Problem to work on: From the first line to the last, repeat the data exactly but leave out the pictures.

Dataset content:
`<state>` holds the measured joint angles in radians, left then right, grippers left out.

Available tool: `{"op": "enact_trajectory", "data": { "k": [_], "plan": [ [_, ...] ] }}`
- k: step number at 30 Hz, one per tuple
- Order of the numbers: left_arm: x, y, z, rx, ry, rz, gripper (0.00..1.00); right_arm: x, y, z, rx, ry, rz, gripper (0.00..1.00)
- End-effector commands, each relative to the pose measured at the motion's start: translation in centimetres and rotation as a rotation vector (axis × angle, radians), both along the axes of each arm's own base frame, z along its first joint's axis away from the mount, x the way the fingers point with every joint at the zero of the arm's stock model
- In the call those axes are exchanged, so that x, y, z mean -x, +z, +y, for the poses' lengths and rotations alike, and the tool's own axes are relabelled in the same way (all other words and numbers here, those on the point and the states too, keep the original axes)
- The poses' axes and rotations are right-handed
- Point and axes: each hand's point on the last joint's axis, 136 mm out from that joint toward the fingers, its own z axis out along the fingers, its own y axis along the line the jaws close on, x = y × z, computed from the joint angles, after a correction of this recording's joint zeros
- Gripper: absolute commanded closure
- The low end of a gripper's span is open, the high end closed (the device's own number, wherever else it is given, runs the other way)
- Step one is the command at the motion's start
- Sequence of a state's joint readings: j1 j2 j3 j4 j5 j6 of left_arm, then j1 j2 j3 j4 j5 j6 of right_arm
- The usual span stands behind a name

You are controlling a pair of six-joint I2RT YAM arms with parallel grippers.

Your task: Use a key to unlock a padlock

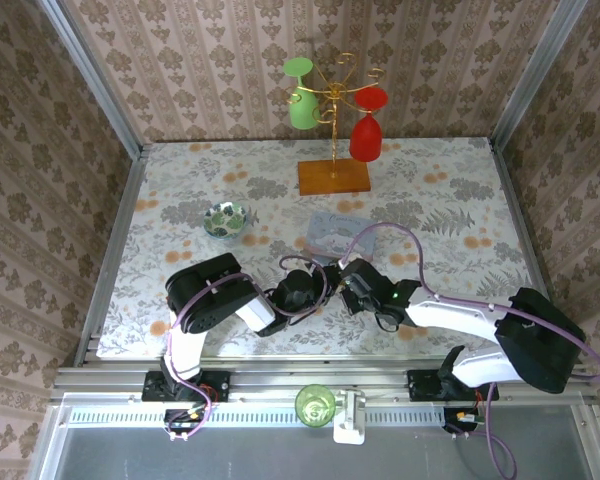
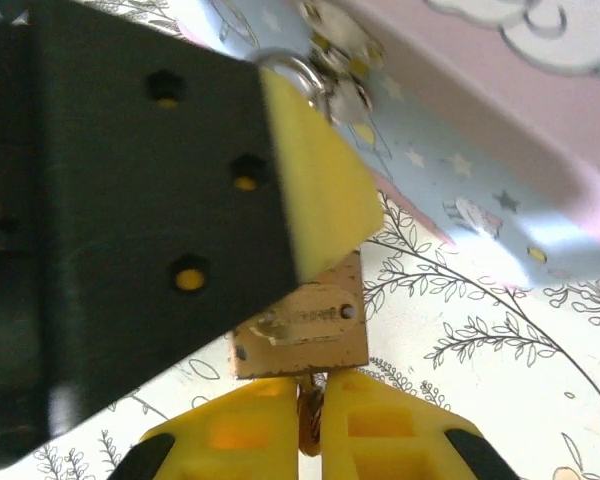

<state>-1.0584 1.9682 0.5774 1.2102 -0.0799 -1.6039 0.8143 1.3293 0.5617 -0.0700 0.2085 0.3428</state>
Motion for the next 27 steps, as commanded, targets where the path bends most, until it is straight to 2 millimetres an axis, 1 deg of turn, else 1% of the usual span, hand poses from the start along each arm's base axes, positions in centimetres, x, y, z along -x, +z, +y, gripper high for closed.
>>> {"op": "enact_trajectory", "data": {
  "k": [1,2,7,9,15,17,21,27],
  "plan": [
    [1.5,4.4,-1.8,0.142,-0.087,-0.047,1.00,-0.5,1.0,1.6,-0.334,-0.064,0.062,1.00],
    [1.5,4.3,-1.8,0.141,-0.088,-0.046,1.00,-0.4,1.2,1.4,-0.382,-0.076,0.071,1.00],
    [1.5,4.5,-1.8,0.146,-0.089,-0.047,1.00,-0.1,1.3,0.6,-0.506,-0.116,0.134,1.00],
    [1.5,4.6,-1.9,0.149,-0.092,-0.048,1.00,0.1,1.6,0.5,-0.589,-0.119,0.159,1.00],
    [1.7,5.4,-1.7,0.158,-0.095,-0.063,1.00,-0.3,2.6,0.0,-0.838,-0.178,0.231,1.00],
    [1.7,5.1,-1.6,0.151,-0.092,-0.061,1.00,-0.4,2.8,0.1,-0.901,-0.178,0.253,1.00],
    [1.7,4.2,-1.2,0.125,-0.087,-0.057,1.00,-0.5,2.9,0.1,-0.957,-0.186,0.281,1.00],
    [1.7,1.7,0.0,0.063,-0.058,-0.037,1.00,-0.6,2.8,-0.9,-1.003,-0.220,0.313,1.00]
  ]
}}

Written response:
`<state>` holds the measured joint angles in radians, left then right, grippers left out.

Available tool: `{"op": "enact_trajectory", "data": { "k": [_], "plan": [ [_, ...] ] }}`
- k: step number at 30 Hz, one per tuple
- Order of the numbers: left_arm: x, y, z, rx, ry, rz, gripper (0.00..1.00); right_arm: x, y, z, rx, ry, rz, gripper (0.00..1.00)
- End-effector commands, each relative to the pose measured at the motion's start: translation in centimetres and rotation as a rotation vector (axis × angle, radians), both along the axes of each arm's own base frame, z along its first joint's axis away from the mount, x the way the fingers point with every joint at the zero of the arm's stock model
- In the call those axes are exchanged, so that x, y, z mean -x, +z, +y, for the poses' lengths and rotations alike, and the tool's own axes are relabelled in the same way (all other words and numbers here, those on the point and the states too, keep the original axes)
- The poses' axes and rotations are right-handed
- Point and axes: each hand's point on the last joint's axis, 136 mm out from that joint toward the fingers, its own z axis out along the fingers, its own y axis along the line the jaws close on, x = y × z, computed from the joint angles, after a correction of this recording's joint zeros
- Gripper: absolute commanded closure
- The low end of a gripper's span is open, the high end closed (the device's own number, wherever else it is given, runs the other way)
- Step one is the command at the motion's start
- Sequence of a state's joint readings: j1 j2 j3 j4 j5 j6 of left_arm, then j1 j2 j3 j4 j5 j6 of right_arm
- The usual span stands behind a name

You are controlling a pair of six-joint I2RT YAM arms with parallel grippers.

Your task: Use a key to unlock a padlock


<state>-1.0584 1.9682 0.5774 1.2102 -0.0799 -1.6039 0.8143 1.3293 0.5617 -0.0700 0.2085 0.3428</state>
Motion for the next 27 steps, as commanded, targets where the path bends most, until it is straight to 2 millimetres an axis, 1 deg of turn, else 1% of the usual span, hand poses from the start along each arm's base axes, positions in centimetres, x, y, z along -x, +z, +y, gripper high for closed.
>>> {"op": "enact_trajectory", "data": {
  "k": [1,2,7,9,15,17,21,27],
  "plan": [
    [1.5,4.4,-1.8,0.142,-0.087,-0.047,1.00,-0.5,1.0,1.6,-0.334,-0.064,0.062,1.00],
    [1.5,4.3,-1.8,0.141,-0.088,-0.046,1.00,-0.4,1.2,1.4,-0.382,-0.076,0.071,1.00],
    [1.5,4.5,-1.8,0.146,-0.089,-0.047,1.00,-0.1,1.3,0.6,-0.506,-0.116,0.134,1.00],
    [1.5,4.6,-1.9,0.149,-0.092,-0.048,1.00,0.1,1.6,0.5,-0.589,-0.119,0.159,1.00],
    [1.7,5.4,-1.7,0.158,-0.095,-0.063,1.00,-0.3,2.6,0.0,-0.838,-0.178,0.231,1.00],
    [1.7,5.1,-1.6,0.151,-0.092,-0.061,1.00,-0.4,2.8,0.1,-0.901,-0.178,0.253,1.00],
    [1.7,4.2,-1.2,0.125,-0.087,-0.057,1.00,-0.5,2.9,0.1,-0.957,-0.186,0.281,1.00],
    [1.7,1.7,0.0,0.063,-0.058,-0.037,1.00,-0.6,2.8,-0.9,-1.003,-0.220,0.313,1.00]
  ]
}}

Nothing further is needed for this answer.